Il baissa la voix pour ajouter, dans un murmure proche du grondement :

- Et puis, même si votre entreprise avait été couronnée de succès, vous auriez quand même provoqué la vengeance des Grandes Maisons contre nous... Mais à quoi pensiez-vous ?! cria-t-il si soudainement que Paak et Cyndra sursautèrent.

Zannah détecta des craquements secs dans l'air, alors que ce petit homme invoquait la Force. Le pouvoir d'Hetton était évident, mais elle savait déjà qu'il n'était rien comparé au sien.

- Attendez ! lança Paak, conscient du péril qui les menaçait. Nous avons quelque chose pour vous.

Il brandit le sabre-laser de leur captive, pour être certain que son chef le voyait bien. L'effet fut immédiat. L'accumulation du pouvoir puisé dans le Côté Obscur cessa, et se résorba d'un coup. Hetton s'était figé, le regard fixé sur l'arme. Quelques secondes passèrent, puis il parut se reprendre et il se laissa aller contre le dossier de son siège surdimensionné. D'un geste, il ordonna à l'un de ses gardes de lui apporter l'objet.

Lorsqu'il l'eut en main, il l'examina avec beaucoup de soin pendant plus d'une minute, avant de le déposer doucement sur ses cuisses.

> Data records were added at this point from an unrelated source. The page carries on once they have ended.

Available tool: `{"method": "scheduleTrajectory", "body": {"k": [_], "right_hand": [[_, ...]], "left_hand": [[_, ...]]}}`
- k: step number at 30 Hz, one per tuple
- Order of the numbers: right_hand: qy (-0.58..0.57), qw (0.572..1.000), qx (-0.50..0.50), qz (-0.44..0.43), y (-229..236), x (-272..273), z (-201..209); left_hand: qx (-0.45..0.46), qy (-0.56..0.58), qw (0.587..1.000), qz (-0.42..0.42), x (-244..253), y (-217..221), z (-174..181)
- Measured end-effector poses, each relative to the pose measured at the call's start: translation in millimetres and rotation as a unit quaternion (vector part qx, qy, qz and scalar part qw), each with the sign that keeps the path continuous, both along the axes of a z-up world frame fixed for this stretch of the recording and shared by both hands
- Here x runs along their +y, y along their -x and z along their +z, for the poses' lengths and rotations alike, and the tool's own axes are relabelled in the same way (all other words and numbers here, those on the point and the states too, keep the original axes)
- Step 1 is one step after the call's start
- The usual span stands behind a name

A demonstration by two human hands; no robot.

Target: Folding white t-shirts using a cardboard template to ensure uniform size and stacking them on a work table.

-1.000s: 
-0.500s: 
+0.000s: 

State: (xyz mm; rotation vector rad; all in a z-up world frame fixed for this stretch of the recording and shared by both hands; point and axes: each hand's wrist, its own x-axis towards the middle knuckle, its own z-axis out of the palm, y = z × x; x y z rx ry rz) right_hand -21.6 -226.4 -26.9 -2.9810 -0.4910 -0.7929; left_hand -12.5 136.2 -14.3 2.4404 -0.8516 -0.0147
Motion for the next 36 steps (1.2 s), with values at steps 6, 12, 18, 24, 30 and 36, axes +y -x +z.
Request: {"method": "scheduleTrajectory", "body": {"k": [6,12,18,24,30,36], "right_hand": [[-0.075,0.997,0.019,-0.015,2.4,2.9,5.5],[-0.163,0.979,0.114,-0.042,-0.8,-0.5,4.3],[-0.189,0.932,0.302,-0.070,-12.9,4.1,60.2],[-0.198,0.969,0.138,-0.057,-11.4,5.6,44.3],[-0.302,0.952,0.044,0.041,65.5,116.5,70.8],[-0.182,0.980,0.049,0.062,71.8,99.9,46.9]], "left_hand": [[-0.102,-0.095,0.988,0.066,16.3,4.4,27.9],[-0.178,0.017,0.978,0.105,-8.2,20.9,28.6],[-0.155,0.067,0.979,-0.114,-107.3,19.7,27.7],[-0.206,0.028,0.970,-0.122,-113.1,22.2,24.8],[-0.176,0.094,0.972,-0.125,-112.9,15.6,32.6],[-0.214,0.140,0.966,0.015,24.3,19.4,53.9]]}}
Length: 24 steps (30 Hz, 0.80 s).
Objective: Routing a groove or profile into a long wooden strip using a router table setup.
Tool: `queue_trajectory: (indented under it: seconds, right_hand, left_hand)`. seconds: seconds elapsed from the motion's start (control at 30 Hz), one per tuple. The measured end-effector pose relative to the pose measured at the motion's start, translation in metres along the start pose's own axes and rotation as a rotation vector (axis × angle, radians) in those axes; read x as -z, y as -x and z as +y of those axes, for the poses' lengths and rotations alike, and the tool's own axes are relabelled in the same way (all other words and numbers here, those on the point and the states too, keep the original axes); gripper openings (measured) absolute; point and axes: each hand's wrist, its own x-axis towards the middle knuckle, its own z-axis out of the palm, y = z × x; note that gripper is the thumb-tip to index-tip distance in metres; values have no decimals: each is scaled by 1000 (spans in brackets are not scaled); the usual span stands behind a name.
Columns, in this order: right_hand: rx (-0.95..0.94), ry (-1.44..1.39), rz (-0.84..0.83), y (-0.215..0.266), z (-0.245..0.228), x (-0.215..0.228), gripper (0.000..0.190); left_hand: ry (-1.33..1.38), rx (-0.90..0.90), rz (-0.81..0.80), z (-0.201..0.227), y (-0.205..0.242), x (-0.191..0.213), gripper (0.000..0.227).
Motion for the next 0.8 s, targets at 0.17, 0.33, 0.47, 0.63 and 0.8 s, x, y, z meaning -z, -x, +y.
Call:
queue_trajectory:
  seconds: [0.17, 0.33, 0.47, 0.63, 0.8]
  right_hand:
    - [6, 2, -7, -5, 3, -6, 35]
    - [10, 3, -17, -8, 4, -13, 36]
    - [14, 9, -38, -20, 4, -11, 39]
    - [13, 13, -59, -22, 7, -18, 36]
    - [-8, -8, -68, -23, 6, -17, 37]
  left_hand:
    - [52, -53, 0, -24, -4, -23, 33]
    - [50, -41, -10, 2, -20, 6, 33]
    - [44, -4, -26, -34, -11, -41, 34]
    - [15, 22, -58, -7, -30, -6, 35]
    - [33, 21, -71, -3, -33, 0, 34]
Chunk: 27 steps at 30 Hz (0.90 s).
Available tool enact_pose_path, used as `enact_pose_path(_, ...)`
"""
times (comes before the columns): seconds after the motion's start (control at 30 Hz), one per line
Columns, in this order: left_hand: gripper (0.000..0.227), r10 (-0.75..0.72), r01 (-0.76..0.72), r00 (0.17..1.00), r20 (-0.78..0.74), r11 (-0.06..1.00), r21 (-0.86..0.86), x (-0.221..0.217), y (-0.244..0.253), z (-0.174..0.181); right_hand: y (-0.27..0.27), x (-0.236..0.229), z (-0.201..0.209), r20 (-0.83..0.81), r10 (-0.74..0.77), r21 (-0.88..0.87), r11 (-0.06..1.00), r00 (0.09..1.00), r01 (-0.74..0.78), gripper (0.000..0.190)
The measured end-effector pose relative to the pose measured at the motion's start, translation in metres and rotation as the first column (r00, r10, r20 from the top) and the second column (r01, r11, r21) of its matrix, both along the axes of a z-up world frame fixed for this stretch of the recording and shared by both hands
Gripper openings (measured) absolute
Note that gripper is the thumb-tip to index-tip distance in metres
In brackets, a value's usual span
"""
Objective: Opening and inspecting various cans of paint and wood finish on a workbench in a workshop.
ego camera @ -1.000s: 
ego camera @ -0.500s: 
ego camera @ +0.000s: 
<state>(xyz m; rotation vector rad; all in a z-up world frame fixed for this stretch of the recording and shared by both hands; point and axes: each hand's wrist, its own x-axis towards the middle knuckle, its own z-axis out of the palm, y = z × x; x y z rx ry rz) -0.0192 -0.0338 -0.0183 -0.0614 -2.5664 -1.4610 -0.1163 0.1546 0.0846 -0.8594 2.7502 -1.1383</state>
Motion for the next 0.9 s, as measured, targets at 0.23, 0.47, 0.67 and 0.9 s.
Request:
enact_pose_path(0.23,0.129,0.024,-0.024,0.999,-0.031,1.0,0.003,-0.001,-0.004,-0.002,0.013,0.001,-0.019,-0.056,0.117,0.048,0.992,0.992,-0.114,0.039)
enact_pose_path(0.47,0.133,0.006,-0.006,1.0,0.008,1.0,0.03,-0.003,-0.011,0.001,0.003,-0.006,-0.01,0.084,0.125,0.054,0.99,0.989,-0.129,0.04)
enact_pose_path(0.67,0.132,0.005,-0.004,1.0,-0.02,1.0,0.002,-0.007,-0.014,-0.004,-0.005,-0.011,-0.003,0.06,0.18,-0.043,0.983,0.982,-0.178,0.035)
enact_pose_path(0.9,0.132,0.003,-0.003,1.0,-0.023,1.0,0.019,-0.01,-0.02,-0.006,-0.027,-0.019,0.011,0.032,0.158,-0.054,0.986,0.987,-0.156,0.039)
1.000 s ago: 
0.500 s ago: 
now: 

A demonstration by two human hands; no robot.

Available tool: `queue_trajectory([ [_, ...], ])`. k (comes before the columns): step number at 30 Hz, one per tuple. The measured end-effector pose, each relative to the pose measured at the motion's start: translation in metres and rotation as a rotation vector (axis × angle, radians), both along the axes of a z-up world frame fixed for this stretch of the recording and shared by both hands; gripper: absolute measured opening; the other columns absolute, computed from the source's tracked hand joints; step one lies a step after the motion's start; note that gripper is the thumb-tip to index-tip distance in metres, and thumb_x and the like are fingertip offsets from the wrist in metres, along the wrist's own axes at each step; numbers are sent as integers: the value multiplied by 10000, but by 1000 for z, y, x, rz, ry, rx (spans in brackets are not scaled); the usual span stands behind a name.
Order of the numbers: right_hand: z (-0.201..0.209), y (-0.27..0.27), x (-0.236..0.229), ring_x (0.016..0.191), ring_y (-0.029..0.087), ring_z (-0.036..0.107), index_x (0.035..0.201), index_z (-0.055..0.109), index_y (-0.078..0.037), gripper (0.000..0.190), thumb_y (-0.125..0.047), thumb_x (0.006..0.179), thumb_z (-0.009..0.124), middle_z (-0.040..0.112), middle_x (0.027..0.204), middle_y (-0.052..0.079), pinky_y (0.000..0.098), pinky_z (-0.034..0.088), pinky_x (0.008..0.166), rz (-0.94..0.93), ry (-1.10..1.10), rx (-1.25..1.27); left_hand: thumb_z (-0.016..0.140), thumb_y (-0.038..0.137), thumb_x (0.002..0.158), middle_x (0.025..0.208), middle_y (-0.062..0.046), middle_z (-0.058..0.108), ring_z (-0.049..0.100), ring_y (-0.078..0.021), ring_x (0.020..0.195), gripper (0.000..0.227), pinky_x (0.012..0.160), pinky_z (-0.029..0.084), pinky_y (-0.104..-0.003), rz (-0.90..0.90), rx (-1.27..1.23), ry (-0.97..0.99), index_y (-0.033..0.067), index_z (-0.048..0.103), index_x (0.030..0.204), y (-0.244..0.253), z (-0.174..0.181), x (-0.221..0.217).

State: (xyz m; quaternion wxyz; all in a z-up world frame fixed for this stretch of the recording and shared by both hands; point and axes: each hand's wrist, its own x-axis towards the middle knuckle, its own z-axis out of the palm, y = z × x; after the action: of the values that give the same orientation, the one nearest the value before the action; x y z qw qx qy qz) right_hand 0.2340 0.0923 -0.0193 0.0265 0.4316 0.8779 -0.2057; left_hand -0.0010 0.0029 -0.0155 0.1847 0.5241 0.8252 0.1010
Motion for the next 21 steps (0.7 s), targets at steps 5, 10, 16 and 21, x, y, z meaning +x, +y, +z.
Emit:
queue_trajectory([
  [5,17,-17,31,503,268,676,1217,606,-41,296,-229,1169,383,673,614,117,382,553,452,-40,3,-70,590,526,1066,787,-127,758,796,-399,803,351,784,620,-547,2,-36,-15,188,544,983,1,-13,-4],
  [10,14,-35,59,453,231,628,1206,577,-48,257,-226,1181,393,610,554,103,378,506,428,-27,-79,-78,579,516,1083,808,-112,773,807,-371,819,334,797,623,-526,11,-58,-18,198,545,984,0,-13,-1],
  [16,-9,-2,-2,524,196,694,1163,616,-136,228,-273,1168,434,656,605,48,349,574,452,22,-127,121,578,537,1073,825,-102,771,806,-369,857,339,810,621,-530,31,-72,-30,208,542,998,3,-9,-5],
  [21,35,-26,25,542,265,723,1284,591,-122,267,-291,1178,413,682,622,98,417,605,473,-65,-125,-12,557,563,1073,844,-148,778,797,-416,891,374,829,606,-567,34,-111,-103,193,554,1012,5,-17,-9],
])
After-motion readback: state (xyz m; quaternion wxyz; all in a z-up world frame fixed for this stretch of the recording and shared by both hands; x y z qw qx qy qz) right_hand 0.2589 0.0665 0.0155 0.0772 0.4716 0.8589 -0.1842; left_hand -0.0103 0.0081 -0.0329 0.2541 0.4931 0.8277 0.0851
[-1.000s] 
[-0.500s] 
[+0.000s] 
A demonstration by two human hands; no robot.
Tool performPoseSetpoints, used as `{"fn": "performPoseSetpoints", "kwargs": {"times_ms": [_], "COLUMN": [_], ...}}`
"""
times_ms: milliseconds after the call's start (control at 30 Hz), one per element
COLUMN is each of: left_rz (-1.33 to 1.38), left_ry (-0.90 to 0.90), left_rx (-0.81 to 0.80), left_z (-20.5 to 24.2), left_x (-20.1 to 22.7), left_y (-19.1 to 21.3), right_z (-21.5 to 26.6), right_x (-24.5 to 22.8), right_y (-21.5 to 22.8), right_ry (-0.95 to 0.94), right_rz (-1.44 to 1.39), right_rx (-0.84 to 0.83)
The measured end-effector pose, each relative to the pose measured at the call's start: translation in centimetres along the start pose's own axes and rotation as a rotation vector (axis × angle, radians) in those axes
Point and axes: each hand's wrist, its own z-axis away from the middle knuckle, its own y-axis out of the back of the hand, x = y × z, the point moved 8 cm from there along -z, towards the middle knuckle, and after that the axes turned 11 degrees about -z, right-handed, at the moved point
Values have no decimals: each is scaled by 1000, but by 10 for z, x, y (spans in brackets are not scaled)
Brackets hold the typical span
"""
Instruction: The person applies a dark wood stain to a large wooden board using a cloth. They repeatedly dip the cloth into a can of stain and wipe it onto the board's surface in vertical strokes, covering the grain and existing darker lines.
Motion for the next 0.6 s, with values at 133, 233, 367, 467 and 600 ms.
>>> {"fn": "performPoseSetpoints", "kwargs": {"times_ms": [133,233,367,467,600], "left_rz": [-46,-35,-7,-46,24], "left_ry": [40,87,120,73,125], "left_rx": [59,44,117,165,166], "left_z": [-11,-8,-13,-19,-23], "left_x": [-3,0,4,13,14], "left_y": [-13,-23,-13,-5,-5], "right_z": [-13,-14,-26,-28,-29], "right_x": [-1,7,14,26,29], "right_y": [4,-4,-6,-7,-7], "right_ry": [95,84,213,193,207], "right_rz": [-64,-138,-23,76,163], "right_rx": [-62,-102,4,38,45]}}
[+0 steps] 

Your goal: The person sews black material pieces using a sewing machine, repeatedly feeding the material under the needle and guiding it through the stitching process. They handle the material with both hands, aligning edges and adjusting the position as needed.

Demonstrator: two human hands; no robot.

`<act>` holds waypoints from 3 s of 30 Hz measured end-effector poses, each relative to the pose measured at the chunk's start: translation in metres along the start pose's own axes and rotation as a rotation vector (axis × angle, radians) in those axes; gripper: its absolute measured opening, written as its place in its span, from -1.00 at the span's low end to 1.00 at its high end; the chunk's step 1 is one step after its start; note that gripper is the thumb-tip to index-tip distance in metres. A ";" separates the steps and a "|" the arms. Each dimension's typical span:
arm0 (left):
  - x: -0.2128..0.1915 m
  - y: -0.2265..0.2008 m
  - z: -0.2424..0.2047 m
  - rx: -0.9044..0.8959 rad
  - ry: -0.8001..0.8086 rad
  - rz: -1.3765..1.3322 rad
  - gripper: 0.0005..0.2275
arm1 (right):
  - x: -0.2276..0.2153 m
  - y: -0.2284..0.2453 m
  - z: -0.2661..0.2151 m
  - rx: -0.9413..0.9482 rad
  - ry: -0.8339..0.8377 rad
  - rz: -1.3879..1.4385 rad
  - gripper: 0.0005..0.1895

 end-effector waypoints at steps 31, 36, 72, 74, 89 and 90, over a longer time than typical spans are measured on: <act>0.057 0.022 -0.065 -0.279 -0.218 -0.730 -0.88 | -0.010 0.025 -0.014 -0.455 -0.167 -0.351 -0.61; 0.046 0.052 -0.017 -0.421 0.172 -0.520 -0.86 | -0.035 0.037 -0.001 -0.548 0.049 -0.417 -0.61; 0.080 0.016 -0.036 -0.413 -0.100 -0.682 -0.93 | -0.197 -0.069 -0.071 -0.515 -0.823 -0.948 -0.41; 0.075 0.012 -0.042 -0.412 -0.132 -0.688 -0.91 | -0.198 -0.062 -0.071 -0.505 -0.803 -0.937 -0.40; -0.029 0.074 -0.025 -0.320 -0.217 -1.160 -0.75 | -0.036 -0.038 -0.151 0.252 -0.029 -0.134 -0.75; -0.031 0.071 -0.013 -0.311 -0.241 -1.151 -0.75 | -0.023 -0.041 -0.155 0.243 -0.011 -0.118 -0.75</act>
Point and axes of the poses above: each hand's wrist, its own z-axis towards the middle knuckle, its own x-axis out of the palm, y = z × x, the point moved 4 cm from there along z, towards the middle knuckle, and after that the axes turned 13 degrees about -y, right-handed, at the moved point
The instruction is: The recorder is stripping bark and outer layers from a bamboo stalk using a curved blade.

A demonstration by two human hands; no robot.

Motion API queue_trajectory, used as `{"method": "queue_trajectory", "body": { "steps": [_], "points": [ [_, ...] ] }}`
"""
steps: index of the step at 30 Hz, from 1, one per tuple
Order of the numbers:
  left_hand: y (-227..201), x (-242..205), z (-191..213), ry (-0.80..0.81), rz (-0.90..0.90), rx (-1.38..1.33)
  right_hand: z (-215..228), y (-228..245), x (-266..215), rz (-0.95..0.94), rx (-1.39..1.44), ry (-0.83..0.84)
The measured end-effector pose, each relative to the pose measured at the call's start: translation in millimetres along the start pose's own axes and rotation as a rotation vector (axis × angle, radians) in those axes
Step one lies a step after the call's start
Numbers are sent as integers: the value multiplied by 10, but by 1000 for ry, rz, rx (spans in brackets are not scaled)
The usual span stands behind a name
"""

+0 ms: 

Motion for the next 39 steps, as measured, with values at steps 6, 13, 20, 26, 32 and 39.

- Où as-tu trouvé cela ? demanda-t-il d'une voix à la douceur trompeuse.

- Sur elle, répondit Paak. Elle a refusé de nous dire d'où il vient.

Hetton considéra Zannah avec un intérêt renouvelé, tout en caressant distraitement la poignée de l'arme.

- Ah oui ? J'aimerais pourtant beaucoup savoir où elle a acquis cet exemplaire particulier.

- Laissez-moi seule cinq minutes avec elle, réclama Cyndra, et je la ferai parler.

Zannah décida que ce petit jeu avait duré assez longtemps. Grâce à la Force, elle aurait pu faire voler le sabre-laser jusque dans ses mains, mais elle disposait d'autres armes.